Non c’è un modo sbagliato di giocare a un videogioco, ma ho trovato molto valore nel creare intenzionalmente uno spazio meditativo e centrato sulla tecnologia analogica nella mia vita. L’enorme quantità di contenuti che abbiamo a portata di mano a volte può sembrare opprimente. Leggere un tascabile, ascoltare un album in vinile, guardare un film horror su VHS: interrompere il nostro status quo digitale non è solo una novità, è una necessità.
Portare quel tipo di intenzionalità nell’atto di giocare a un videogioco può sembrare controintuitivo rispetto all’evasione dalla realtà, ma è molto coerente con l’atto di praticare la consapevolezza, qualcosa che ho trovato intensamente ristoratore nell’ultimo anno. Non credo che questo aspetto dei videogiochi mi abbia mai colpito fino a quando non mi sono innamorato della natura analogica dei CRT e dei giochi progettati per loro. Spero che ti prendi il tempo per creare quello spazio anche per te stesso, e magari salvare una bella Sony, Toshiba o JVC nel processo.
Castlevania: Symphony of the Night (1997, Konami) – PS1
Pixel nitidi vs. PS1 Composite tramite Sony KV-13M51
Questo potrebbe essere il mio nuovo preferito. Nota il modo in cui l’effetto bleed composito trasforma un singolo pixel in occhi rossi, o il modo in cui le linee di scansione danno definizione alle labbra e ai denti di Dracula. pic.twitter.com/YkhDpEEwSD
— Pixel CRT (@CRTpixels) 25 giugno 2021
Il marketing vorrebbe farci credere che non dovremmo mai essere soddisfatti; che il futuro è veloce, rumoroso e non tattile; quel nuovo è sempre meglio. È una convinzione che ha consumato la nostra cultura e il nostro pianeta, facendoci ignorare ciò di cui possiamo amare in questo momento e dimenticare ciò che amavamo di ciò che ci siamo lasciati alle spalle.

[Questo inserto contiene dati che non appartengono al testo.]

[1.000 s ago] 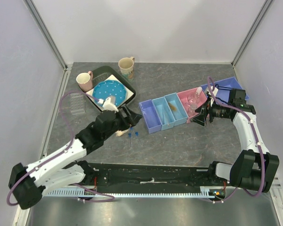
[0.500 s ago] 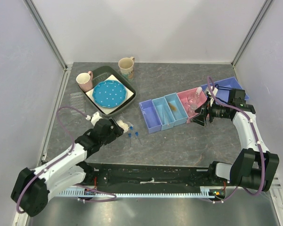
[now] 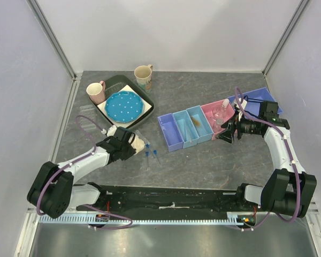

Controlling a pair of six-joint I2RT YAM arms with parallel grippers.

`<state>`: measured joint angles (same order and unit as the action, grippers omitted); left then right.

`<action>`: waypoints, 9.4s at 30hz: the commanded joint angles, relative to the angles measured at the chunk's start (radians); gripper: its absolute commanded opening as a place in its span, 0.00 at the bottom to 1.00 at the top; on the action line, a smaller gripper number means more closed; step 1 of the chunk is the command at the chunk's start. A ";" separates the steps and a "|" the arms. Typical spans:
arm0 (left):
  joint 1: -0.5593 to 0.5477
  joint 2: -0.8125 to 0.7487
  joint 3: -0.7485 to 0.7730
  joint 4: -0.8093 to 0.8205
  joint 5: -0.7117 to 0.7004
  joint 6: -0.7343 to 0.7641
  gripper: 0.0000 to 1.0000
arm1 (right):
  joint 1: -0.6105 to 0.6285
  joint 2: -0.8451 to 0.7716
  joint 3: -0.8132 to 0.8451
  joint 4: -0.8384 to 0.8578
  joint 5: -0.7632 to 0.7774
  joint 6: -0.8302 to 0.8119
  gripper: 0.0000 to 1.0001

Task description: Organize the chemistry lab equipment

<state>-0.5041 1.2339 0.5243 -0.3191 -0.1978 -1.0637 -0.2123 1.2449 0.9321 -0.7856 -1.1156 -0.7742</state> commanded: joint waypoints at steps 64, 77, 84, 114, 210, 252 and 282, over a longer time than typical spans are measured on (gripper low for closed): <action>-0.290 0.572 1.053 -0.511 0.113 0.659 0.02 | -0.001 -0.002 0.036 -0.001 -0.018 -0.046 0.79; -0.297 0.290 0.901 -0.359 0.060 0.643 0.67 | -0.002 0.004 0.036 -0.006 -0.021 -0.048 0.79; 0.009 -0.094 0.544 -0.259 0.123 0.722 0.81 | -0.001 0.008 0.036 -0.006 -0.029 -0.051 0.79; 0.947 0.579 0.792 -0.097 0.376 0.930 0.62 | 0.042 0.016 0.045 -0.044 -0.046 -0.080 0.78; 0.774 0.017 0.112 -0.123 0.575 0.378 0.17 | 0.077 0.002 0.063 -0.090 -0.030 -0.134 0.79; 0.774 -0.665 0.157 -0.328 0.683 0.627 0.95 | 1.294 0.542 0.330 0.327 1.051 0.773 0.60; 0.774 -0.683 0.149 -0.321 0.693 0.627 0.93 | 1.206 0.653 0.309 0.338 1.183 0.871 0.22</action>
<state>0.2680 0.5598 0.6556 -0.6567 0.4984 -0.4759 1.0153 1.8900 1.2278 -0.4652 0.0246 0.0681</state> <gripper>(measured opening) 0.927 0.248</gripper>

Portare a casa una TV CRT non salverà il pianeta: non possono essere riciclati e abbiamo riempito le discariche con decine di queste enormi scatole radioattive a un ritmo accelerato per due decenni. Forse non possiamo fermarci dove siamo diretti, ma possiamo cambiare la nostra prospettiva e il nostro atteggiamento su ciò che rende utile un pezzo di tecnologia.
Un giorno, il mondo digitale che ho costruito intorno a me scomparirà, a causa di una catastrofe o semplicemente perché ho lasciato il telefono in macchina, e in quel momento, tutto ciò che avrò è ciò che ho coltivato nel mondo analogico. I CRT mi ricordano di rallentare, che ci vuole sforzo e attenzione per essere presente. Amo questo regno digitale, ma spero di non dimenticare mai più che il futuro sarà sempre analogico.